The Renaissance Vinoy Resort
Nearby, the iconic Vinoy Hotel overlooks the bay as it has since its completion in 1925. Once a popular destination for celebrities ranging from Herbert Hoover, Babe Ruth, Jimmy Stewart and others, it was taken over by the U.S. Army during WWII and used as a training school. In 1974 it shuttered its doors and became a haven for vagrants (and an eyesore) until it was rescued in the 1990s by the Vinoy Development Corporation and Renaissance Hotels and Resorts. After a $93 million renovation, it has been restored to its former glory and has earned National Register of Historic Places designation.
Today’s downtown waterfront dazzles with a marina, scenic parks, popular bistros, boutiques, clubs, luxury condos, lofts, and museums. Of special note is the Salvador Dali Museum, opened in January 2011 in its present location, which boasts the largest collection of his works outside of Spain.
The Florida Holocaust Museum -- opened in February 1998 in its present site -- is one of the largest Holocaust museums in the U.S. honoring the memory of millions of innocent men, women and children who suffered or died in the Holocaust.
Nearby Gulfport, once a quiet strip of beach anchored by the historic Gulfport Casino Ballroom (with its 1930s style dance floor and ongoing dances), has morphed into an eclectic community with artists and artisans hawking their wares at annual festivals and in funky boutiques, trendy restaurants and a fresh produce market on Tuesdays.
St. Pete Beach -- which officially shortened its name in 1994 -- has blossomed from the proverbial sleepy beach town into a hip destination. A barrier island community off mainland St. Petersburg, it still houses some small beach cottages and an occasional diner reflecting “old Florida,” but it is also home to swank resorts, luxurious condos and premier eateries.
A retro vibe can be felt along Corey Ave., one of the main streets. Small shops, bistros, a small theater and weekend arts and crafts market promise plenty to do with “shop ops” ranging from year-round Christmas ornaments to jewelry, designer “duds” and imported cigars.
Throughout St. Pete Beach, you’ll find resorts, nostalgic mom ‘n’ pop motels and cozy B&Bs – many of them on the beach.
The Don Cesar
The legendary Don Cesar Hotel, a.k.a. the “Pink Palace,” which debuted as a hotel in 1928, was a favorite with F. Scott Fitzgerald, Al Capone, FDR and other notables. After the death of owner Thomas Rowe, it fell on hard times and served alternately as a military hospital, convalescent center and VA administration until it was abandoned and slated for demolition. Fierce opposition by local residents managed to save it, and the Pink Palace was refurbished, opened as a hotel and named to the National Register of Historic Places in 1975.
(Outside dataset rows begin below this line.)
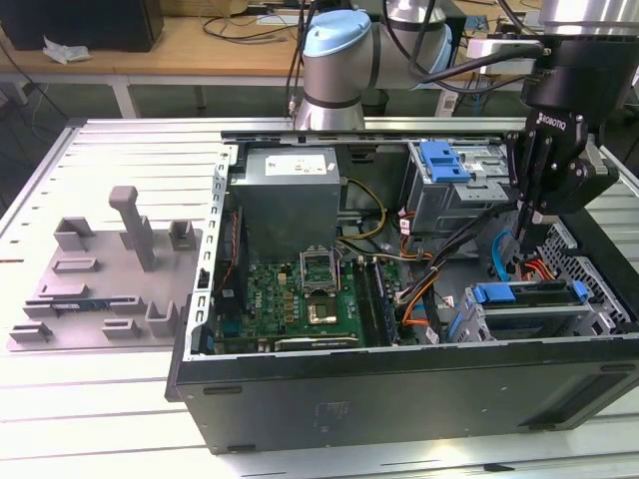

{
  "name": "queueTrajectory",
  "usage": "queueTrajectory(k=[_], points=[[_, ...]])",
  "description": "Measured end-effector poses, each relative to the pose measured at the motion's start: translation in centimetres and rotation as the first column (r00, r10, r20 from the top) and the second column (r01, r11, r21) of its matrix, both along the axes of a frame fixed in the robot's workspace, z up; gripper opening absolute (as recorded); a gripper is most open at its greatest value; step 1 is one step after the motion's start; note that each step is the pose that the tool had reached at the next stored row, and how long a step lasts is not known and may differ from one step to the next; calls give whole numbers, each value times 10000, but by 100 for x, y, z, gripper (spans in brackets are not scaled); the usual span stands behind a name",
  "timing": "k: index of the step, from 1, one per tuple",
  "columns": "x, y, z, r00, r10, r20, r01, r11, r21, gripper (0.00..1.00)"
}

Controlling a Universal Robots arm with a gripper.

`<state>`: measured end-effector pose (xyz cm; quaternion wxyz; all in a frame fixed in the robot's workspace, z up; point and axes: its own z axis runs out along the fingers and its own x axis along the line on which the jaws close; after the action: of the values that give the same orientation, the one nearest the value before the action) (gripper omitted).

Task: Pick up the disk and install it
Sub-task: 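Insert the second disk wire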

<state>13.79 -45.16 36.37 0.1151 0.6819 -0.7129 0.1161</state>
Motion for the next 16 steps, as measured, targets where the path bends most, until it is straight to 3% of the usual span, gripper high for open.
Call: queueTrajectory(k=[2,3,8,10,12,14,15,16], points=[[0,-14,0,10000,0,0,0,10000,48,16],[0,-48,0,10000,0,0,0,9998,188,16],[2,-173,0,10000,0,0,0,9984,560,16],[9,-249,0,10000,0,1,0,9963,862,16],[24,-327,0,10000,1,0,-1,9920,1259,16],[33,-369,0,10000,1,0,-1,9893,1459,16],[42,-405,1,10000,0,0,0,9869,1612,16],[55,-456,0,10000,0,0,0,9832,1825,16]])
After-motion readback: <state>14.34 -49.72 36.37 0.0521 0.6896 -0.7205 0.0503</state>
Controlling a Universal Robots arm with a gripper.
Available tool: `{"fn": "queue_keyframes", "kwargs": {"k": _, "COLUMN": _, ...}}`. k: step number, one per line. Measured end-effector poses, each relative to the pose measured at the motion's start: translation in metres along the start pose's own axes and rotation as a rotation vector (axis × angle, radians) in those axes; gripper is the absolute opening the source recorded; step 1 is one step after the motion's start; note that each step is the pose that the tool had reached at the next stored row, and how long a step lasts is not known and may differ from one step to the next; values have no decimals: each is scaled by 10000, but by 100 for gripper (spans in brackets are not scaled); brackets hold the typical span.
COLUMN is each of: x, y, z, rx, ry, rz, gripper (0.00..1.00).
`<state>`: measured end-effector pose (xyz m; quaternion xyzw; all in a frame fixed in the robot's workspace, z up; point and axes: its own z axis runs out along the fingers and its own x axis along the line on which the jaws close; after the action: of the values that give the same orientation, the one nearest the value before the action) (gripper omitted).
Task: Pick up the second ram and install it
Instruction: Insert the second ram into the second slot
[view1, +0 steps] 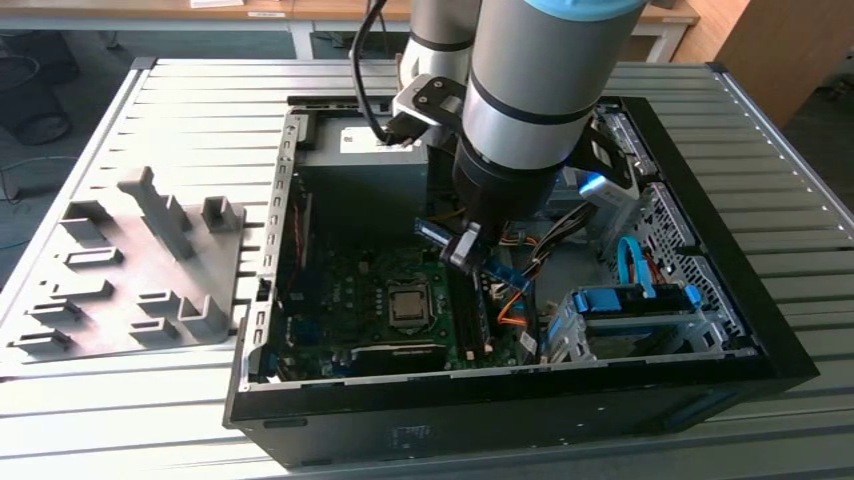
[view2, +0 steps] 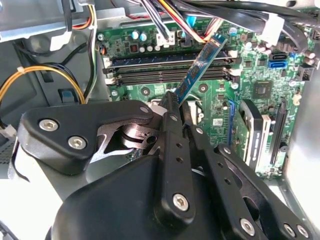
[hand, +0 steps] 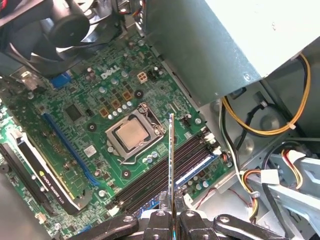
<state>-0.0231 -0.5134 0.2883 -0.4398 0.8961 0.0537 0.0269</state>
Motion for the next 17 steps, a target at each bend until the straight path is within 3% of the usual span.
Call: {"fn": "queue_keyframes", "kwargs": {"k": 17, "x": 0, "y": 0, "z": 3, "rx": 91, "ry": -69, "rz": 950, "gripper": 14}}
Today the Loews Don Cesar Hotel is a AAA Four Diamond resort. In addition to housing one of the best spas in the area, it is home to the award-winning Maritana Grille, which showcases fresh seafood, a varied menu with artistic "new American menu," and an extensive wine list. The eye-catching aquariums, filled with colorful fish (including resident eel "Cesar"), add to the exceptional experience.
The quaint turn-of-the-20th-century fishing village I knew at John’s Pass has evolved into one of Pinellas County’s top tourist attractions. A boardwalk, with more than 100 shops and a variety of restaurants, combines with dolphin watching, shelling tours, boat rentals, parasailing and jet skiing to assure a one-stop destination. There’s even an alligator attraction where kids can get up close and personal with Florida’s native critter and actually feed and pet them.
Once known as “God’s waiting room,” St. Petersburg and its beaches is no longer for the “old and the ailing.” The median age of its residents is 39.3 and it has become the most popular vacation destination on Florida’s Gulf of Mexico.